▶ [EXERCISE PROMPT]:
Please reproduce the data exactly, though every picture must stay out.
Segment Start: DATA EXTRACT
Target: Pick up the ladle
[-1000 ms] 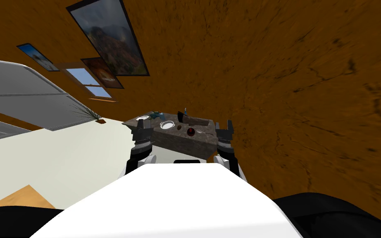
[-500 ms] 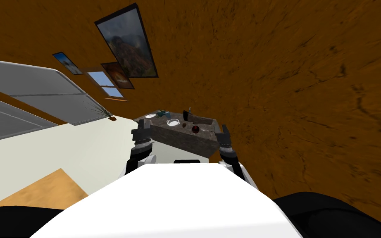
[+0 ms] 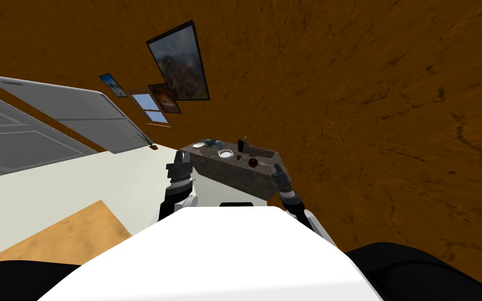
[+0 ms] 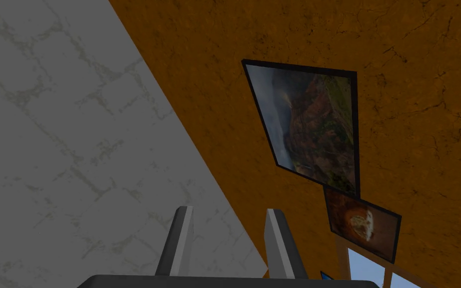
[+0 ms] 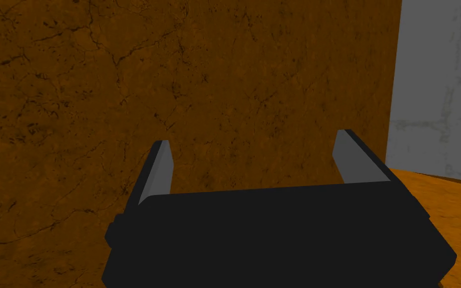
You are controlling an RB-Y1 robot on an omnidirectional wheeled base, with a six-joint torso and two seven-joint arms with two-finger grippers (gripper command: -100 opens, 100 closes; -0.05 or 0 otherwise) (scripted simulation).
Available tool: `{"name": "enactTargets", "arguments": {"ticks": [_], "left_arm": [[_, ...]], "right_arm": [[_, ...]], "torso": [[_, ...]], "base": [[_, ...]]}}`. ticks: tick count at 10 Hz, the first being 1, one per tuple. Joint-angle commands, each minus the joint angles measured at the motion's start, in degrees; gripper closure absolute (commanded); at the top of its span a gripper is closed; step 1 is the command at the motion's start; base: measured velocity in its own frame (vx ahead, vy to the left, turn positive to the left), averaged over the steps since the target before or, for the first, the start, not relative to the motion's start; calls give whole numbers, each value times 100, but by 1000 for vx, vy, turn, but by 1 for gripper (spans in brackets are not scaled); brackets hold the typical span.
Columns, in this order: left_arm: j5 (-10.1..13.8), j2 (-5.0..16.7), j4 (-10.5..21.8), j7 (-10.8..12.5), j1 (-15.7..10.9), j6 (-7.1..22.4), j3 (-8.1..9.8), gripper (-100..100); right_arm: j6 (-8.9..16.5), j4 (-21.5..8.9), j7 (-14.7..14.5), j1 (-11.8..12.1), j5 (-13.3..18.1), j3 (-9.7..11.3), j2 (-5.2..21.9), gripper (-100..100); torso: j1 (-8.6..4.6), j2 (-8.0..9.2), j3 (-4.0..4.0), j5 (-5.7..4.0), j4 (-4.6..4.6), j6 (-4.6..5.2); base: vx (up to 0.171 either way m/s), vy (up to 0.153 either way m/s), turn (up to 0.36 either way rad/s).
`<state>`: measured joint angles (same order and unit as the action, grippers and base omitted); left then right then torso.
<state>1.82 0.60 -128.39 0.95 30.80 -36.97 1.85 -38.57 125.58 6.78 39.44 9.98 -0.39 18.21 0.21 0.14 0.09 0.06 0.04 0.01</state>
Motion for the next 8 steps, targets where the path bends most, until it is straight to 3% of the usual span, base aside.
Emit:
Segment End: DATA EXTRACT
▶ [EXERCISE OUTPUT]:
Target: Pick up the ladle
[-1000 ms] 
[-500 ms] 
[+0 ms] 
[+0 ms] 
[+0 ms] 
You are controlling an RB-Y1 robot on an omnidirectional wheeled base, with a six-joint torso and two seven-joint arms with two-finger grippers (gripper command: -100 opens, 100 closes; -0.05 or 0 otherwise) (scripted simulation).
Available tool: `{"name": "enactTargets", "arguments": {"ticks": [_], "left_arm": [[_, ...]], "right_arm": [[_, ...]], "torso": [[_, ...]], "base": [[_, ...]]}}`. ticks: tick count at 10 Hz, the first being 1, one per tuple. Joint-angle commands, each minus the joint angles measured at the motion's start, in degrees; gripper closure absolute (commanded); at the top of its span a gripper is closed; step 1 is the command at the motion's start; base: measured velocity in its own frame (vx ahead, vy to the left, turn positive to the left), averaged over the steps since the target before or, for the first, the start, not relative to the motion's start; calls give whole numbers, each value times 100, but by 1000 for vx, vy, turn, but by 1 for gripper (spans in brackets are not scaled); brackets hold the typical span.
Columns, in this order: left_arm: j5 (-10.1..13.8), j2 (-5.0..16.7), j4 (-10.5..21.8), j7 (-10.8..12.5), j1 (-15.7..10.9), j6 (-7.1..22.4), j3 (-8.1..9.8), gripper (-100..100); right_arm: j6 (-8.9..16.5), j4 (-21.5..8.9), j7 (-14.7..14.5), j1 (-11.8..12.1), j5 (-13.3..18.1), j3 (-9.7..11.3), j2 (-5.2..21.9), gripper (-100..100); torso: j1 (-8.6..4.6), j2 (-8.0..9.2), j3 (-4.0..4.0), j5 (-5.7..4.0), j4 (-4.6..4.6), j6 (-4.6..5.2); base: vx (up to 0.171 either way m/s), vy (up to 0.153 either way m/s), turn (up to 0.36 either way rad/s).
`<state>`: measured joint angles (same order and unit as the action, grippers and base omitted); left then right then torso.
<state>1.82 0.60 -128.39 0.95 30.80 -36.97 1.85 -38.57 125.58 6.78 39.44 9.98 -0.39 18.21 0.21 0.14 0.09 0.06 0.04 0.01</state>
Motion for the next 8 steps, targets where the path bends most, until it is straight to 3% of the usual span, base aside.
Emit:

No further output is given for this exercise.